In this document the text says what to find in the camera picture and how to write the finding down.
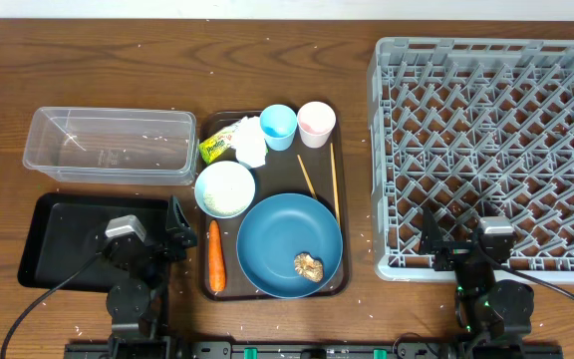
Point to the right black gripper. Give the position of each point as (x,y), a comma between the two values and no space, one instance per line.
(453,251)

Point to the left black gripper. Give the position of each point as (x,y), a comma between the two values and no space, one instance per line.
(183,233)

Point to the light blue rice bowl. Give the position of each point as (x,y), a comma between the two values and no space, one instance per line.
(224,189)

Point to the green yellow snack wrapper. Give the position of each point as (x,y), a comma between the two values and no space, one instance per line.
(216,145)

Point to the white napkin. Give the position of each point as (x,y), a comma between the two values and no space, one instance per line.
(249,143)

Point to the light blue cup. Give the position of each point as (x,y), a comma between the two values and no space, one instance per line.
(279,124)

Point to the pink white cup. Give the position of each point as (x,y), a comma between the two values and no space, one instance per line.
(316,121)

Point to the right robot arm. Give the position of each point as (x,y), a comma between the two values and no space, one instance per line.
(495,313)

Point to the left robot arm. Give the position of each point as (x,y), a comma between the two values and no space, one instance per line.
(139,303)

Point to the grey dishwasher rack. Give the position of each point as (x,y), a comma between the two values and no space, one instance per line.
(472,128)

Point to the orange carrot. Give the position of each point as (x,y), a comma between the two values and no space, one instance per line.
(216,266)

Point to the blue plate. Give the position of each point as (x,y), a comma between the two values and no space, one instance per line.
(278,229)

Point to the brown serving tray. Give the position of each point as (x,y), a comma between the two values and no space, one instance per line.
(281,174)

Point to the black plastic tray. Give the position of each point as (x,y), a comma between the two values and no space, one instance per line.
(66,228)

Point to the brown food scrap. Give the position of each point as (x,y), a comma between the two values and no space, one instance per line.
(309,267)

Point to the clear plastic bin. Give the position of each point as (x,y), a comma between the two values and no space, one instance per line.
(113,146)

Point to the right wooden chopstick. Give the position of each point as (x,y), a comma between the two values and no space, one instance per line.
(335,184)

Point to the wooden chopstick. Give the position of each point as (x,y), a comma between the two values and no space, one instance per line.
(306,177)
(335,184)

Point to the left wooden chopstick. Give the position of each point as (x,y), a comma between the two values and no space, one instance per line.
(306,177)

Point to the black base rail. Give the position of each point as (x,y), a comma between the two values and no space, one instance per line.
(225,350)

- Task to carry out
Start at the line with "Point to the orange". Give that line and every line after it again, word for word, through the last line above.

- Response to the exercise
Point to the orange carrot. Give the position of each point as (x,y), a comma between the two values and no space, one instance per line.
(216,266)

Point to the blue plate. Give the position of each point as (x,y), a comma between the two values and no space, one instance per line.
(278,229)

Point to the brown serving tray. Give the position of each point as (x,y), a comma between the two values and no space, one instance per line.
(281,174)

Point to the black plastic tray. Give the position of each point as (x,y), a comma between the two values and no space, one instance per line.
(66,228)

Point to the brown food scrap. Give the position of each point as (x,y), a comma between the two values and no space, one instance per line.
(309,267)

Point to the clear plastic bin. Give the position of each point as (x,y), a comma between the two values and no space, one instance per line.
(113,146)

Point to the right wooden chopstick. Give the position of each point as (x,y), a comma between the two values and no space, one instance per line.
(335,184)

Point to the wooden chopstick. Give the position of each point as (x,y), a comma between the two values and no space, one instance per line.
(306,177)
(335,184)

Point to the left wooden chopstick. Give the position of each point as (x,y), a comma between the two values and no space, one instance per line.
(306,177)

Point to the black base rail. Give the position of each point as (x,y), a comma between the two values and no space, one instance per line.
(225,350)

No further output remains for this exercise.